Mars 2020 will carry an entirely new subsystem to collect and prepare Martian rocks and soil samples that includes a coring drill on its arm and a rack of sample tubes. About 30 of these sample tubes will be deposited at select locations for return on a potential future sample-retrieval mission. In laboratories on Earth, specimens from Mars could be analysed for evidence of past life on Mars and possible health hazards for future human missions.
Two science instruments mounted on the rover’s robotic arm will be used to search for signs of past life and determine where to collect samples by analysing the chemical, mineral, physical and organic characteristics of Martian rocks. On the rover’s mast, two science instruments will provide high-resolution imaging and three types of spectroscopy for characterising rocks and soil from a distance, also helping to determine which rock targets to explore up close.
A suite of sensors on the mast and deck will monitor weather conditions and the dust environment, and a ground-penetrating radar will assess sub-surface geologic structure.
The Mars 2020 rover will use the same sky crane landing system as Curiosity, but will have the ability to land in more challenging terrain with two enhancements, making more rugged sites eligible as safe landing candidates.
“By adding what’s known as range trigger, we can specify where we want the parachute to open, not just at what velocity we want it to open,” says Allen Chen, Mars 2020 entry, descent and landing lead at NASA’s Jet Propulsion Laboratory in Pasadena, California. “That shrinks our landing area by nearly half.”
Terrain-relative navigation on the new rover will use onboard analysis of downward-looking images taken during descent, matching them to a map that indicates zones designated unsafe for landing.
“As it is descending, the spacecraft can tell whether it is headed for one of the unsafe zones and divert to safe ground nearby,” says Chen. “With this capability, we can now consider landing areas with unsafe zones that previously would have disqualified the whole area.

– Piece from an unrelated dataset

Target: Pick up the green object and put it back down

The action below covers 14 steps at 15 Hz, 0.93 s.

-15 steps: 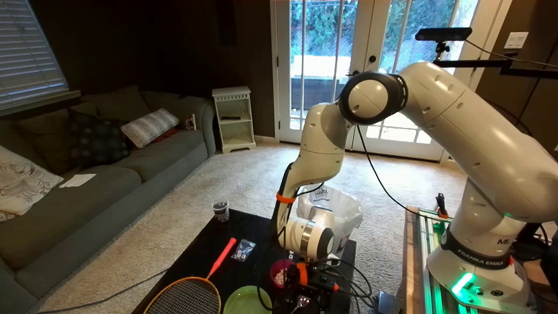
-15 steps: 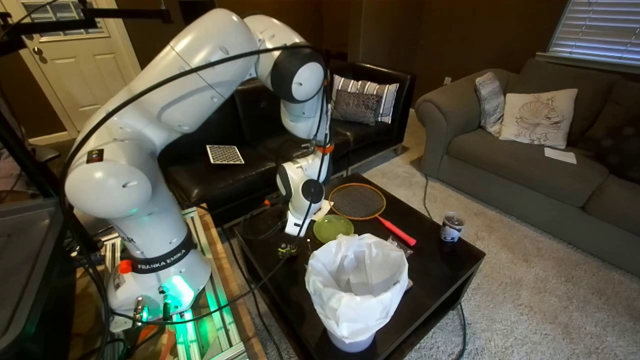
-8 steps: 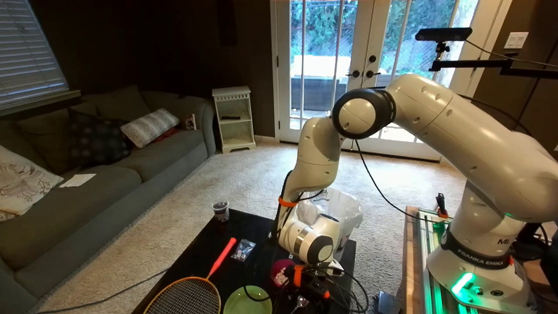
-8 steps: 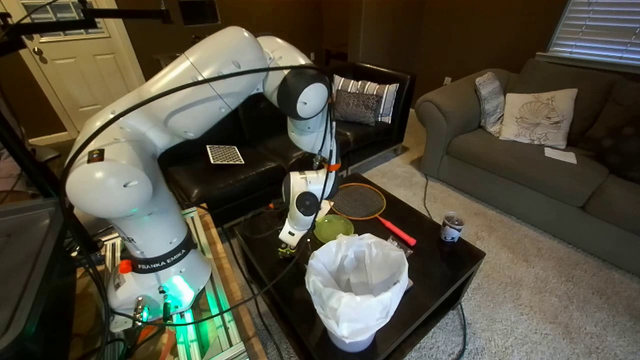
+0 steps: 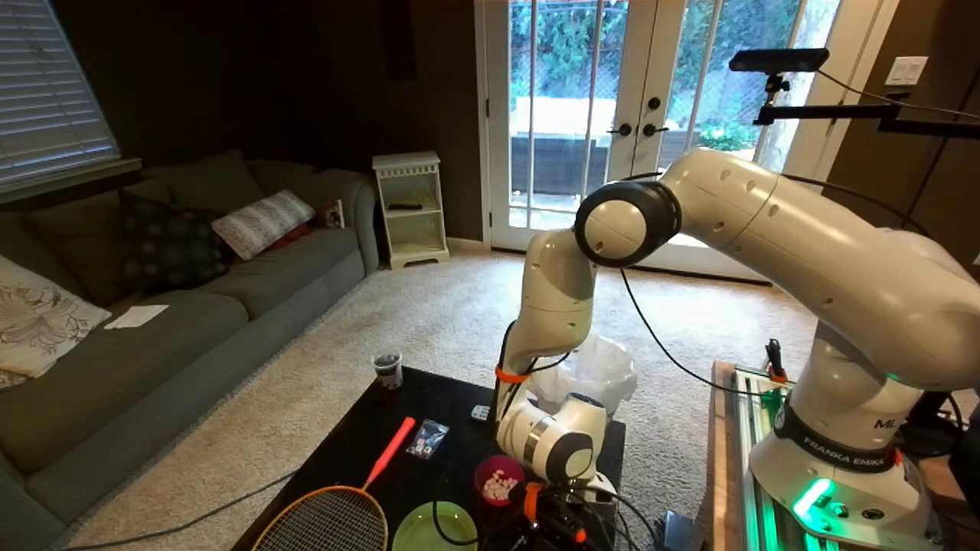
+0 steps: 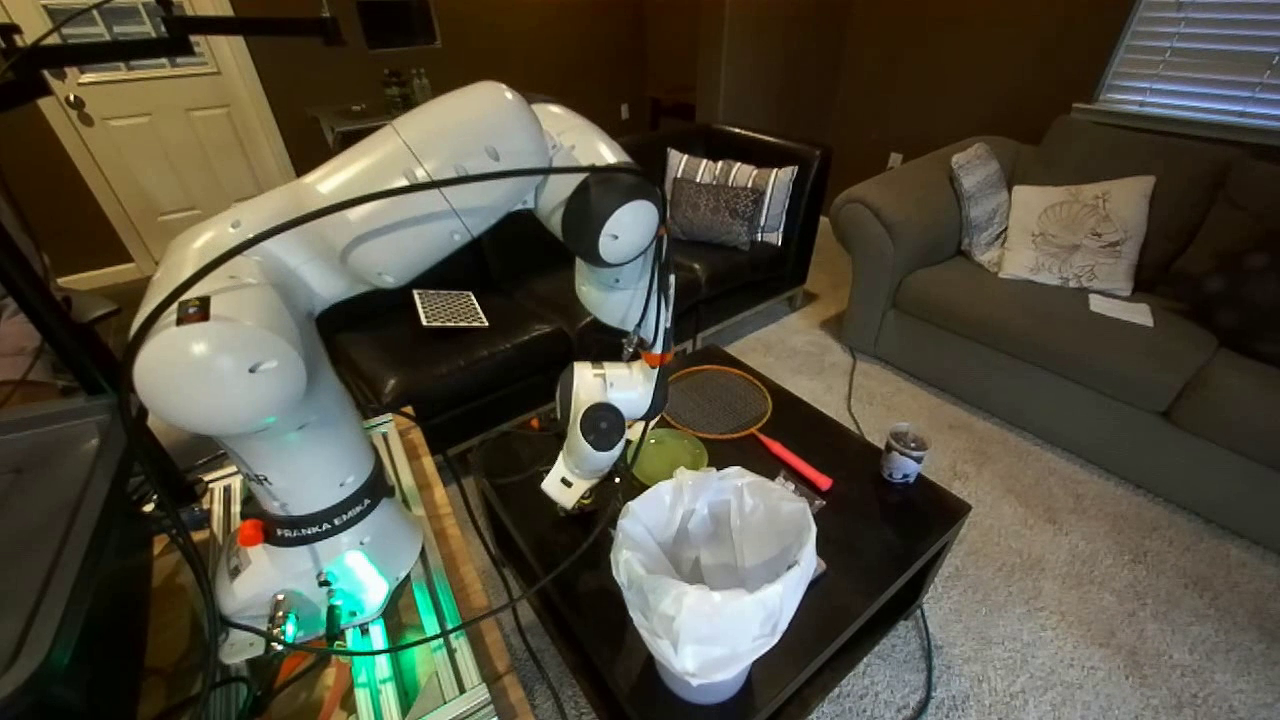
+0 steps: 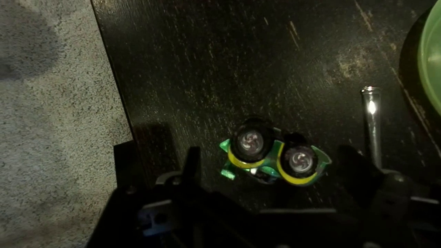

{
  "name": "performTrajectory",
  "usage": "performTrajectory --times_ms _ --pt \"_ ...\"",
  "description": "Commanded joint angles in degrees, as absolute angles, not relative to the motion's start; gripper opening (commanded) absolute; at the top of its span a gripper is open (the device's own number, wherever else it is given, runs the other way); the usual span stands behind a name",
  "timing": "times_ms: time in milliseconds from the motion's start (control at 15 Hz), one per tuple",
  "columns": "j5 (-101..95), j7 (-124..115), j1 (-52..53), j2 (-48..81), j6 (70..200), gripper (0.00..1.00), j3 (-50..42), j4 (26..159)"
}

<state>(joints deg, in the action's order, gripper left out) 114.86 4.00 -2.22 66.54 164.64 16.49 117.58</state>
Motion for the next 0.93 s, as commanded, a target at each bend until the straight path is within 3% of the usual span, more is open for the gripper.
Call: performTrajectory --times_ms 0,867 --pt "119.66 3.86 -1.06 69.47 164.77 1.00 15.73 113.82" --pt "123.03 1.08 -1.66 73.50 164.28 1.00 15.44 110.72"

Also, we can land closer to a specific science destination, for less driving after landing.”
There will be a suite of cameras and a microphone that will capture the never-before-seen or heard imagery and sounds of the entry, descent and landing sequence. Information from the descent cameras and microphone will provide valuable data to assist in planning future Mars landings, and make for thrilling video.
“Nobody has ever seen what a parachute looks like as it is opening in the Martian atmosphere,” says JPL’s David Gruel, assistant flight system manager for the Mars 2020 mission. “So this will provide valuable engineering information.”
Microphones have flown on previous missions to Mars, including NASA’s Phoenix Mars Lander in 2008, but never have actually been used on the surface of the Red Planet.
“This will be a great opportunity for the public to hear the sounds of Mars for the first time, and it could also provide useful engineering information,” says Mars 2020 Deputy Project Manager Matt Wallace of JPL.
Once a mission receives preliminary approval, it must go through four rigorous technical and programmatic reviews – known as Key Decision Points (KDP) – to proceed through the phases of development prior to launch. Phase A involves concept and requirements definition, Phase B is preliminary design and technology development, Phase C is final design and fabrication, and Phase D is system assembly, testing and launch. Mars 2020 has just passed its KDP-C milestone.
“Since Mars 2020 is leveraging the design and some spare hardware from Curiosity, a significant amount of the mission’s heritage components have already been built during Phases A and B,” says George Tahu, Mars 2020 program executive at NASA Headquarters in Washington. “With the KDP to enter Phase C completed, the project is proceeding with final design and construction of the new systems, as well as the rest of the heritage elements for the mission.”